Indien Fünf Software-Firmen schaffen 100.000 neue Jobs

Die Software-Branche wächst in Indien rasant: Jahr für Jahr entstehen Zehntausende neue Arbeitsplätze, vor allem wegen der Verlagerung von Jobs aus dem Westen. Doch nun wandern indische Firmen selbst ab - in richtige Billiglohnländer.


Neu-Delhi - Einhunderttausend: Das ist die Zahl der neuen Jobs, die Indiens fünf größten Software-Unternehmen in diesem Jahr schaffen möchten. Erst im vergangenen Jahr hatten die Firmen 76.500 Menschen neu eingestellt.

Computermesse in Bangalore: Äußerst erfolgreiches Outsourcing-Geschäft
DPA

Computermesse in Bangalore: Äußerst erfolgreiches Outsourcing-Geschäft

Die Zahlen untermauern, wie schnell amerikanische und europäische Unternehmen Arbeitsplätze in das Niedriglohnland Indien verlagern. Längst betrifft das Outsourcing nicht mehr nur Callcenter oder die Buchhaltung. Auch hochqualifizierte Stellen im IT-Bereich wandern aus dem Westen nach Indien ab. Firmen wie Tata Consultancy oder Infosys Technologies haben bereits Tausende Fachkräfte, die Unternehmenssoftware für Externe entwickeln. Und trotz steigender Gehälter wachsen die Gewinne der Inder stetig.

Der Nettoüberschuss der fünf größten Outsourcing-Firmen ist im vergangenen Geschäftsjahr um 47 Prozent auf drei Milliarden US-Dollar gestiegen. Die Umsätze stiegen um 41 Prozent auf 13,6 Milliarden Dollar. Zu den Top fünf gehören neben Tata Consultancy und Infosys auch Wipro, Satyam Computer Services und HCL Technologies. Allein die ersten vier Unternehmen konnten im vergangenen Jahr 713 neue Kunden gewinnen, für HCL Technologies lagen noch keine Zahlen vor.

"Wir sehen ein robustes Wachstum", sagt Nandan Nilekani, der Chef von Infosys. Seine Zuversicht hat einen Grund: das äußerst erfolgreiche Outsourcing-Geschäft. Denn westliche Unternehmen werden weiterhin Jobs nach Indien verlagern, solange sie dort die gleiche Arbeit für weniger Geld bekommen.

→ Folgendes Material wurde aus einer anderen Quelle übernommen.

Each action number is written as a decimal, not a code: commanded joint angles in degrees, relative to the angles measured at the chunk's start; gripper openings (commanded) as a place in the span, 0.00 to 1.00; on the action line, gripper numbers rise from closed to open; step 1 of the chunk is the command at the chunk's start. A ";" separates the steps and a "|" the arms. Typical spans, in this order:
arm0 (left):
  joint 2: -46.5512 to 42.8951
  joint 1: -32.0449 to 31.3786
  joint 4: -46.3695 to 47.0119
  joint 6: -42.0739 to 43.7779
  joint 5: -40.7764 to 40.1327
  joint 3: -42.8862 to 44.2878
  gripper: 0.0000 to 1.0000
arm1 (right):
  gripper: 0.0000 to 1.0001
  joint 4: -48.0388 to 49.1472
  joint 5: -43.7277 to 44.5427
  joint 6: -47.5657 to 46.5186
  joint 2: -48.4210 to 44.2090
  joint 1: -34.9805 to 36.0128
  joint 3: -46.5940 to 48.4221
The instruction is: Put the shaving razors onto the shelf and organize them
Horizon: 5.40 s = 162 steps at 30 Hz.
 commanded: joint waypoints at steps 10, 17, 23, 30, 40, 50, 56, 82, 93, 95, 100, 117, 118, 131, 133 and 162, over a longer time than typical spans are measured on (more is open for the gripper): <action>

Großaufträge über mehrere Jahre

Die Inder aber drehen den Spieß nun um. Sie errichten ihrerseits Standorte in anderen Billiglohnländern, zum Beispiel in Vietnam oder Rumänien. Mit Hilfe dieser Dependancen können sie trotz der steigenden Gehälter zu Hause wettbewerbsfähig bleiben. Im Ergebnis stellen indische Firmen immer mehr Leute in anderen Ländern ein. Fast zehn Prozent der Beschäftigten von Tata Consultancy stammen bereits aus anderen Staaten.

Auch das Portfolio der Outsourcing-Aktivitäten hat sich geändert. Inzwischen geht es immer häufiger um hochwertige Dienstleistungen, für die die indischen Unternehmen relativ hohe Preise verlangen können. So hat Tata Consultancy im vergangenen Jahr schon mehr als 250 Millionen Dollar mit IT-Dienstleistungen eingenommen. Auch HCL Technologies teilt mit, dass es dank seiner Spezialisierung auf Infrastrukturdienste mehrere große Aufträge an Land ziehen konnte, die gleich über mehrere Jahre laufen. Zu den Diensten gehören zum Beispiel die Installation von Software oder die Überwachung der Netzsicherheit. "Die Größe der Aufträge nimmt zu", sagt Ashwin Mehta, Analyst beim Bankhaus Ambit Capital.

Neben den zahlreichen einheimischen Dienstleistern lassen sich auch immer mehr westliche Firmen direkt in Indien nieder. IBM, Accenture oder EDS bauen ihre Außenstellen auf dem Subkontinent rapide aus. Zehntausende Arbeitsstellen sind in dem Land auf diese Weise entstanden.

Was für die indische Wirtschaft ein großer Gewinn ist, bleibt für Europa und die USA ein zweischneidiges Schwert. So steigen zwar die Gewinne der westlichen Unternehmen, die in Indien aktiv sind - allerdings zu Lasten der hiesigen Mitarbeiter. Einem Bericht des Internationalen Währungsfonds zufolge ist der Anteil der Arbeitnehmer an der gesamten Wirtschaftsleistung der reichen Länder in den letzten zwanzig Jahren gesunken - zum einen wegen des technologischen Fortschritts, zum anderen aber wegen der Verlagerung von Arbeitsplätzen in andere Länder.